Time for me to disagree. The Earl of Chicago posted before he left us that his system was stable and that he could take 20/21s that people he knew were having problems with, and put them on his system and they would work properly. That really got me thinking and out of that post came the complete recabling and replacement of my dish and two subsequent realignments of the new dish.

I have five 20-700s and two 21-700s and all of them work properly and have since I had all that work done. I am enrolled in the Protection Plan and paid nothing for all that work. I'd be willing to bet that your DVRs would work properly with my system (altho I despise the 100s). I'd also be willing to bet that your problem is more with your system and less with the software. 230, 235, 254 + 255 were and are all rock solid. What you have to remember is how delicate these things are.

To give you an example: The other day, I noticed that the mote in my hidey hole was one of the illuminated motes and I didn't need it down here. I did need one upstairs in one of my family rooms and decided to switch them. I did everything properly and was satisfied until I noticed that my single live buffer on the 20-700 in my hidey hole wouldn't pause or go backwards or forward. Then, I tried to watch a recorded program and got the delete program message. OK, obviously the 20-700 was unhappy with me switching motes. So I pulled the plugs, waited a while and plugged the eSATA in and then the DVR. Fixed. No more problems. But ALL I did was change the motes and set them up in the RF mode. The other 20-700 upstairs had no problem with the change, but the 700 downstairs sure did. That is a perfect example of how delicate these things are and how easy it is to screw one up.

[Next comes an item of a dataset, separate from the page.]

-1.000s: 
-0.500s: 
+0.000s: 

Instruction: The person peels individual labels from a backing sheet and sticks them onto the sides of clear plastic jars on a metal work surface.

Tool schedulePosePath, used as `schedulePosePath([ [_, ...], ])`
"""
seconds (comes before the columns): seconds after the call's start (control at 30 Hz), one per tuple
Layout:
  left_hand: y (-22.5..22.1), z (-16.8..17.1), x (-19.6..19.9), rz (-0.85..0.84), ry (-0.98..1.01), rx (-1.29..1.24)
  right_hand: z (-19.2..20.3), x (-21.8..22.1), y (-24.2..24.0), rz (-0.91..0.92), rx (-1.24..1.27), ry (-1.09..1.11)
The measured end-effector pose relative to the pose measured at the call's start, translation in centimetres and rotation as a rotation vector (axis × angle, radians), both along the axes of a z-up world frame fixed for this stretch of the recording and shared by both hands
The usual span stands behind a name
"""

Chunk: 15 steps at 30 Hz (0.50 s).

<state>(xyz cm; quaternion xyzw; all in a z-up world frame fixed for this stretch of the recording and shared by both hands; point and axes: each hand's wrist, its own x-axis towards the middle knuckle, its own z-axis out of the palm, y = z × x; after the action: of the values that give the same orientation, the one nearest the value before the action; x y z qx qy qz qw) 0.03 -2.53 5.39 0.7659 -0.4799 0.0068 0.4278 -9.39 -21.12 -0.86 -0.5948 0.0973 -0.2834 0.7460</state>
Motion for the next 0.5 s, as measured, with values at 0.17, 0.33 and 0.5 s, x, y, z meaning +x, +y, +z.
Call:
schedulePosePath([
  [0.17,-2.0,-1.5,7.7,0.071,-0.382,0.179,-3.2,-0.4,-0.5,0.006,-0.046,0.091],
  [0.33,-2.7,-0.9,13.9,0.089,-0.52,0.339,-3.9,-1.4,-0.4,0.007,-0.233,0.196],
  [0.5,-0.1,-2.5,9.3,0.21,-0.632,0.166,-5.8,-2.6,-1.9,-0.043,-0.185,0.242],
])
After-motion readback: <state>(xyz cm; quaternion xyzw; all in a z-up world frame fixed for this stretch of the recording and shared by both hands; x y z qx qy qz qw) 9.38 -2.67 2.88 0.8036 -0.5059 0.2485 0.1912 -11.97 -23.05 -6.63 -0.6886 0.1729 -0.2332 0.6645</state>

> And I do realize that this post will come across as being harsh. Good. I am pissed off. My wife is pissed off. Just fix this problem with the lock ups so that I can enjoy the programming I pay $120+ to receive.


If you go back to the Fall of 06 and read my posts, you will see how angry I was with the 20s. Took almost a year to get everything working properly. I can understand your anger, but Earl's words are hard to ignore. I would suggest two things that you can do. One is to have your system completely checked and the other is to replace the 100s with either 20-700s, 21-700s or 21-200s. I have had at least fifteen 20-100s and not one worked properly.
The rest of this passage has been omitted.